"Kenapa sih ngeliatin mulu? Rio nggak suka aku minta diajarkan belajar?" merasa risi dengan tatapan Rio yang terus mengarah padaku, aku balik menatap dengan heran.
Rio menggeleng, "Aku udah sering ngajarin orang lain kok."
Aku mengernyit tidak mengerti, jika bukan karena tidak suka, lalu kenapa? "Ah, apa Rio penasaran dengan hasil pemeriksaan dokter yang tadi dilakukan? Mata kanan-kiriku minus satu."
"Tunggu dulu, jika matamu minus kok nggak pakai kacamata? Seharusnya Leo sudah membelinya kan?"
Memang sudah, tapi ada insiden yang membuatku tidak ingin memakai kacamata setiap saat, "Udah beli dan juga udah coba dipakai. Tapi saat mau turun tangga, aku kesandung dan hampir terjatuh karena nggak bisa membedakan tinggi rendahnya jalan. Jadi aku memutuskan untuk memakainya kalau sedang membaca aja."
"Lalu kenapa sekarang nggak dipakai?"
Kan jarakku yang sedang duduk dan buku yang berada di atas tempat tidur tidak terlalu jauh, untuk apa memakai kacamata jika semua tulisan di buku bisa terbaca dengan sangat jelas? "Kan cuma baca buku doang. Kalau jaraknya dekat begini, aku masih bisa membacanya tanpa perlu pakai kacamata."
Rio mengangguk mengerti, tapi melihat ekspresinya belum juga berubah, aku tahu masih ada hal yang ingin dibicarakan, "Kenapa menunjukkan ekspresi bersalah begitu sih? Bicara aja deh kalau ada masalah. Rio tadi bertemu dengan ayahmu?"
Rio menggeleng dengan cepat, "Ini bukan mengenai ayah. Tadi aku bertemu dengan teman sekelasmu dan dia salah mengenaliku."
Oh jadi begitu, Rio merasa bersalah karena membiarkan orang lain salah mengenalinya ya? "Wajah kita kan mirip, wajar ada yang salah kenal. Lagian nggak sampai menyebabkan masalah kan?"
"Aku hanya sedikit mengobrol dengannya aja kok."
Rio sudah berhasil berperan menjadi diriku selama dua minggu, pasti dia bisa mengatasi hal semacam ini dengan mudah. Tapi sepertinya Rio masih belum terbuka denganku ya?
Kami memang belum terlalu saling mengenal sampai bisa bercanda dan berbagi rahasia bersama. Tapi aku ingin cepat-cepat menjalani hubungan seperti saudara pada umumnya. Apalagi Rio masih memiliki ayah, waktuku untuk bersamanya kemungkinan sangatlah terbatas.
Sebelum menyesal, aku ingin berusaha agar semakin dekat dengan Rio.
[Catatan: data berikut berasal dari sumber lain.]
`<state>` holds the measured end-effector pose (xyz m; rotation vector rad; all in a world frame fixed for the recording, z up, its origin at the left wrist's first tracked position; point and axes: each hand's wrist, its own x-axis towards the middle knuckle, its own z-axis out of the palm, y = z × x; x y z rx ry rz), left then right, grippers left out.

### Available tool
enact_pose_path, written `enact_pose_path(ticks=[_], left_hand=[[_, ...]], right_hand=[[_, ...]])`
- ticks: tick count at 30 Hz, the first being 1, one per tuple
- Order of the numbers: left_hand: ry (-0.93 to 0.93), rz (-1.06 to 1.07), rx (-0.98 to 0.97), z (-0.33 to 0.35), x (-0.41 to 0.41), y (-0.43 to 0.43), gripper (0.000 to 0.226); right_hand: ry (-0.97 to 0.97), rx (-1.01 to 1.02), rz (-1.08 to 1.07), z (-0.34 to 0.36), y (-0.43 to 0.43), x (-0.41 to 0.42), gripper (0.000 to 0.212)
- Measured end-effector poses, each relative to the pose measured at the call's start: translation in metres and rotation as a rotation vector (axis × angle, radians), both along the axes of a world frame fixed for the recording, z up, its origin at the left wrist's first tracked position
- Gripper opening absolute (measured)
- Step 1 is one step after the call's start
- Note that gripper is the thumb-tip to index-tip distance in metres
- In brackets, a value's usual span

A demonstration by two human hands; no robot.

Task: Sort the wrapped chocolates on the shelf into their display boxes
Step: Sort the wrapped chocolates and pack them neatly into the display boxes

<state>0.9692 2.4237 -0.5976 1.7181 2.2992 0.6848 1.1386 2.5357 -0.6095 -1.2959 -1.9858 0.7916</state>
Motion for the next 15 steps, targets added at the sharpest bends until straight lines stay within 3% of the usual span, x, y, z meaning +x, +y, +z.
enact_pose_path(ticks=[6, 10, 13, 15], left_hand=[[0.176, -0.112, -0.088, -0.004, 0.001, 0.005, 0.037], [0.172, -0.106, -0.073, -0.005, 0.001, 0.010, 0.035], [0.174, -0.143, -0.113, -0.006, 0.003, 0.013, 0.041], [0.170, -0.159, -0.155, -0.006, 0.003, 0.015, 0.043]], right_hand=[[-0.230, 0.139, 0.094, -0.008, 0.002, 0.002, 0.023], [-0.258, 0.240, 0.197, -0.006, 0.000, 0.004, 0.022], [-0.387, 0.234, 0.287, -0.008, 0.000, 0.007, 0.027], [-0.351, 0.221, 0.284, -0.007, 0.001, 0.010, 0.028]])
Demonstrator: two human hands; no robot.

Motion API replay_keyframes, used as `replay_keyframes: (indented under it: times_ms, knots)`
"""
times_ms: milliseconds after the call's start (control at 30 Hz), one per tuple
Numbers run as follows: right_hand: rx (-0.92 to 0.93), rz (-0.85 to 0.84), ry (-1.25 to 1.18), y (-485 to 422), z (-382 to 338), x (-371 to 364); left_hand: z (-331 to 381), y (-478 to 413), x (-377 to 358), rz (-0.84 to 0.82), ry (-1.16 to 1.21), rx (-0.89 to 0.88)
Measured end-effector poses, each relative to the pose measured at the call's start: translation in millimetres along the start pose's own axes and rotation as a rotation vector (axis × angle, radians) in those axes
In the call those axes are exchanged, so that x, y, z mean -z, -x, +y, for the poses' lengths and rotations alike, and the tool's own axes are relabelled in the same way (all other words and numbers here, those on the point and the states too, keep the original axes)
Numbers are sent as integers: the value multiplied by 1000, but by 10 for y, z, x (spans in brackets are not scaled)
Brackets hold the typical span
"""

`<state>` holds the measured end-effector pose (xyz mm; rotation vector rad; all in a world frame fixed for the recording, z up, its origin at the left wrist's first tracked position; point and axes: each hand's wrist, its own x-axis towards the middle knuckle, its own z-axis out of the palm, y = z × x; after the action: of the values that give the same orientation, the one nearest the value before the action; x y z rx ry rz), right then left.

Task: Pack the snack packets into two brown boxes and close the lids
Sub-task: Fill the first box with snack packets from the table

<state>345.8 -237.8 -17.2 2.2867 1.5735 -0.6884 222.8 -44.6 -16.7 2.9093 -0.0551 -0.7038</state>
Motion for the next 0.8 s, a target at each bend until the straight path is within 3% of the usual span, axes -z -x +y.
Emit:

Bahkan aku sampai minta diajari belajar seperti ini meski jurusan sekolah yang kami ambil berbeda. Tapi sepertinya usahaku masih kurang ya? "Oh ya, apa besok setelah pulang sekolah Rio ada waktu?"
"Besok aku harus berada di sekolah sampai sore. Karena disuruh ikut lomba cerdas cermat antar sekolah, aku harus menambah jam belajarku."
Jadi Rio sibuk untuk beberapa hari ke depan ya? Dia sudah seperti seorang jenius sejati, tapi aku mengerti jika dia masih membutuhkan belajar saat harus ikut cerdas cermat.
Tunggu, kenapa dia bisa ikut lomba cerdas cermat padahal baru beberapa hari sejak menjadi murid SMA? Apa tidak ada kakak kelas yang menjadi perwakilan sekolah?
"Kenapa Leo menanyakan jadwalku?"
Aku menghela napas dengan kecewa dan mencoba menghilangkan pemikiran aneh tadi, "Aku cuma ingin ngajak Rio jalan-jalan aja kok. Kalau begitu besok aku main ke panti asuhan Kasih Mulia aja deh."
"Kalau habis isya, sekitar jam setengah delapanan aku bisa kok, tapi jika Mama dan Papa memberi izin kita pergi malam loh."
Mataku berbinar senang menatap Rio yang duduk di hadapanku, "Jika perginya dengan Rio, Mama memperbolehkannya kok. Jadi besok kita bisa quality time berdua?"
Melihat Rio mengangguk setuju, aku langsung tersenyum senang. Akhirnya dia mau juga berinisiatif mengajak duluan! "Ah, tapi pulang sekolah aku tetap mau main ke panti. Aku juga mau dekat dengan adik-adikmu."